Work instruction: Transcribe exactly the line that contains "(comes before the" and every line below it in the listing, through the last, and no other lines.

Dataset section:
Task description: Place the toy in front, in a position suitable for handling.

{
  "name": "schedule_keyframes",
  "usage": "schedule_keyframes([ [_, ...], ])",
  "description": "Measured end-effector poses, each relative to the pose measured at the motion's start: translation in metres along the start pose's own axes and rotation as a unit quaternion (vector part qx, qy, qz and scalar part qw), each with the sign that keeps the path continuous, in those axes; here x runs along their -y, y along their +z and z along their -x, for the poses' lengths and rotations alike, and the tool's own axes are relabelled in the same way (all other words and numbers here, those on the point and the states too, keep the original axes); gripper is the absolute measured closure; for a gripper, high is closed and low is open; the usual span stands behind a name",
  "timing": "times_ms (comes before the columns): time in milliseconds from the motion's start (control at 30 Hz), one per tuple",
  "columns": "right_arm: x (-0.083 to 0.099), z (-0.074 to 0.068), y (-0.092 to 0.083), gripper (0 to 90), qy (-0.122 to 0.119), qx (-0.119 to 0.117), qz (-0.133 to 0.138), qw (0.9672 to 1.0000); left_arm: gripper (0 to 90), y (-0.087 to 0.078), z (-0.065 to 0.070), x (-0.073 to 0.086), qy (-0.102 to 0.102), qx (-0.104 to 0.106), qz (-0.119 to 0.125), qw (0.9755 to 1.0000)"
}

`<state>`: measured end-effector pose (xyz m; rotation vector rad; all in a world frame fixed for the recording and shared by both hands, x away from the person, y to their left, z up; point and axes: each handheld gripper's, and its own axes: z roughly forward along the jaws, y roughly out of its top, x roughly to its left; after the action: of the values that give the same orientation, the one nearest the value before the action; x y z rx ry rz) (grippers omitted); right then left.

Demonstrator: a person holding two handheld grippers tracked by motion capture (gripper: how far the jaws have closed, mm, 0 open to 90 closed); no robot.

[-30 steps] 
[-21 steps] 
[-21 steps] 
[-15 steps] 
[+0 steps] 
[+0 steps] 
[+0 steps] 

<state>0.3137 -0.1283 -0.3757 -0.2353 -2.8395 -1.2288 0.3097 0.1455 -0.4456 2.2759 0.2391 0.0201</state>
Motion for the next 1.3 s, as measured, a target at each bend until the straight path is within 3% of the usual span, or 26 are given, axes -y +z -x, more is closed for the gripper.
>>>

Task solution:
  "timing": "times_ms (comes before the columns): time in milliseconds from the motion's start (control at 30 Hz), one per tuple",
  "columns": "right_arm: x (-0.083 to 0.099), z (-0.074 to 0.068), y (-0.092 to 0.083), gripper (0 to 90), qy (-0.122 to 0.119), qx (-0.119 to 0.117), qz (-0.133 to 0.138), qw (0.9672 to 1.0000); left_arm: gripper (0 to 90), y (-0.087 to 0.078), z (-0.065 to 0.070), x (-0.073 to 0.086), qy (-0.102 to 0.102), qx (-0.104 to 0.106), qz (-0.119 to 0.125), qw (0.9755 to 1.0000)"
}

`<state>`: measured end-effector pose (xyz m; rotation vector rad; all in a world frame fixed for the recording and shared by both hands, x away from the person, y to their left, z up; point and axes: each handheld gripper's, and its own axes: z roughly forward along the jaws, y roughly out of its top, x roughly to its left; after the action: of the values that give the same orientation, the one nearest the value before the action; x y z rx ry rz) (grippers omitted); right then left.

Demonstrator: a person holding two handheld grippers tracked by motion capture (gripper: how far the jaws have closed, mm, 0 open to 90 closed); no robot.

[-30 steps] 
[-21 steps] 
[-21 steps] 
[-15 steps] 
[+0 steps] 
[+0 steps] 
[+0 steps] 

<state>0.3137 -0.1283 -0.3757 -0.2353 -2.8395 -1.2288 0.3097 0.1455 -0.4456 2.2759 0.2391 0.0201</state>
Motion for the next 1.3 s, as measured, a target at each bend until the straight path is within 3% of the usual span, or 26 are given, axes -y +z -x, more is closed for the gripper.
>>>

No more output is needed here.